Where man and machines meet
With more cars being sold today than ever before, the inevitable traffic jams, wasteful of time and energy, causing anxiety, stress and alienation, are daily getting worse. But the negative impacts of the car go far beyond air and noise pollution, accidents, and ever increasing travel time — a growing gap between the speed of the vehicles as advertised and the day-to-day reality.
What is not as apparent as technological and economic considerations is that transit systems have sociological significance. Pedestrians pay the heaviest price, their view of the city limited, monotonous, and uneventful. Sidewalks and roadways are often indistinguishable. One reason so many Israelis cross the Mediterranean is to enjoy leisurely pedestrian activities in Europe’s old cities.
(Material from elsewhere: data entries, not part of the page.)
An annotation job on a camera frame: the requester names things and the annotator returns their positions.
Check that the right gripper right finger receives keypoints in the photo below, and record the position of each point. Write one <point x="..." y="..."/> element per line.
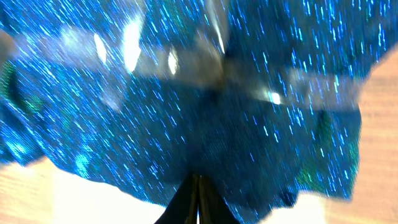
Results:
<point x="212" y="207"/>

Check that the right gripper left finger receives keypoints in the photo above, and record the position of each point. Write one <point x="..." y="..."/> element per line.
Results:
<point x="183" y="208"/>

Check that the blue sparkly garment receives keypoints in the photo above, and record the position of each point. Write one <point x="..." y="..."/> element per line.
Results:
<point x="261" y="97"/>

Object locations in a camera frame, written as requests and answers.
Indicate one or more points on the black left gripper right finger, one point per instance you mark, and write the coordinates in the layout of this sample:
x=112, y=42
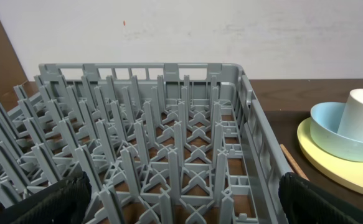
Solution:
x=304, y=202

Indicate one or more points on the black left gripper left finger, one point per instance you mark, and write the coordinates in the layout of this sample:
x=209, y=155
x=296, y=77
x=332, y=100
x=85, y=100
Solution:
x=63, y=202

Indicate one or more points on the wooden chopstick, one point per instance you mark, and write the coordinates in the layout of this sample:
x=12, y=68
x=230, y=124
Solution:
x=293, y=164

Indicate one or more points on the grey plastic dishwasher rack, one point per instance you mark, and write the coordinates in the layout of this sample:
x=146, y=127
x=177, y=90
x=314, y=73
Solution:
x=159, y=142

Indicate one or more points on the yellow plate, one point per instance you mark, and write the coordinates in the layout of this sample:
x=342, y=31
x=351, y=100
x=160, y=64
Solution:
x=346, y=173

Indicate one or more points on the light blue bowl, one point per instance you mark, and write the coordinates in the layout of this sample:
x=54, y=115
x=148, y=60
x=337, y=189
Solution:
x=325, y=121

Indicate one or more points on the white cup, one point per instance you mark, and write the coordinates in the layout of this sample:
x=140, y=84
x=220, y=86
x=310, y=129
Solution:
x=351, y=125

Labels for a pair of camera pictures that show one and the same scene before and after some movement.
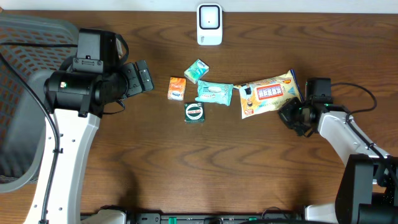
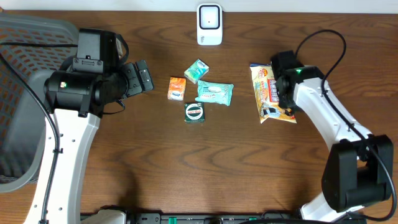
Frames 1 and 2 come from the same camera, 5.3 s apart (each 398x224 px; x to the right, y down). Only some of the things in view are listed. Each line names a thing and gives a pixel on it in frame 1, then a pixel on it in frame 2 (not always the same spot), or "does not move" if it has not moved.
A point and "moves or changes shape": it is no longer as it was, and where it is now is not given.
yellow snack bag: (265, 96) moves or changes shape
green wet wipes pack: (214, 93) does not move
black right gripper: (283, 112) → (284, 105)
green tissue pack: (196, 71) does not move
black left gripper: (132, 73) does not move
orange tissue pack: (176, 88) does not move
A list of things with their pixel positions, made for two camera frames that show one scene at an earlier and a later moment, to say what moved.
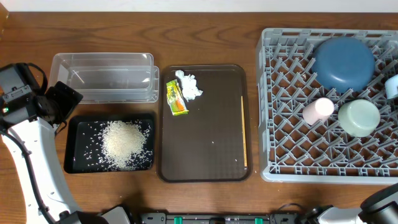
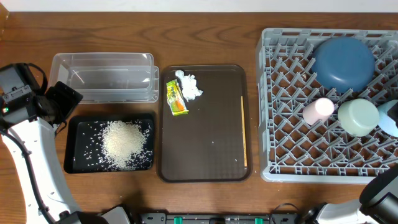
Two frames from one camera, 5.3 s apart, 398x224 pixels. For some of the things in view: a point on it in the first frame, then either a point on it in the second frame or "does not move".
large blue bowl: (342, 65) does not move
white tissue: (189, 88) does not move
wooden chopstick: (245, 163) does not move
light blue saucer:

How might we recapture the rich pedestrian urban experience here?
Great potential for improving the urban pedestrian’s lot exists at the transfer points between modes of transport — between private automobiles and public transportation. These intermodal interfaces, properly developed, can become places of social concourse with “park and ride” garages close by to store vacant vehicles.
A station of any intensity and frequency of use that functions as a transportation exchange can be transformed into a community place able to support a variety of facilities. Passengers may then become relaxed pedestrians and enjoy social interaction as a daily experience once more. Ordered in this way our transit system would bring back to daily life the vital community ingredients of human intercourse, thereby increasing social cohesiveness.
To cite but one example, an excellent opportunity for developing such an exchange point exists in Jerusalem on the site of the fenced soccer field opposite Herzl Boulevard’s Yefe Nof light-rail station and 18 bus lines. The existing underground water reservoir would be relocated. Yad Sarah’s national headquarters are across the street, Shaarei Zedek Medical Center to the southwest, the Ziv High School just next door.
Proposed is creating a welcoming green public square well-defined by two buildings of significant volume, apartments, offices, and public facilities on their upper floors, commercial arcades with shops, cafés, and restaurants at street level. These buildings would address the boulevard and the square to form a safe, pleasant environment that would be easily accessible from the park and ride garage below.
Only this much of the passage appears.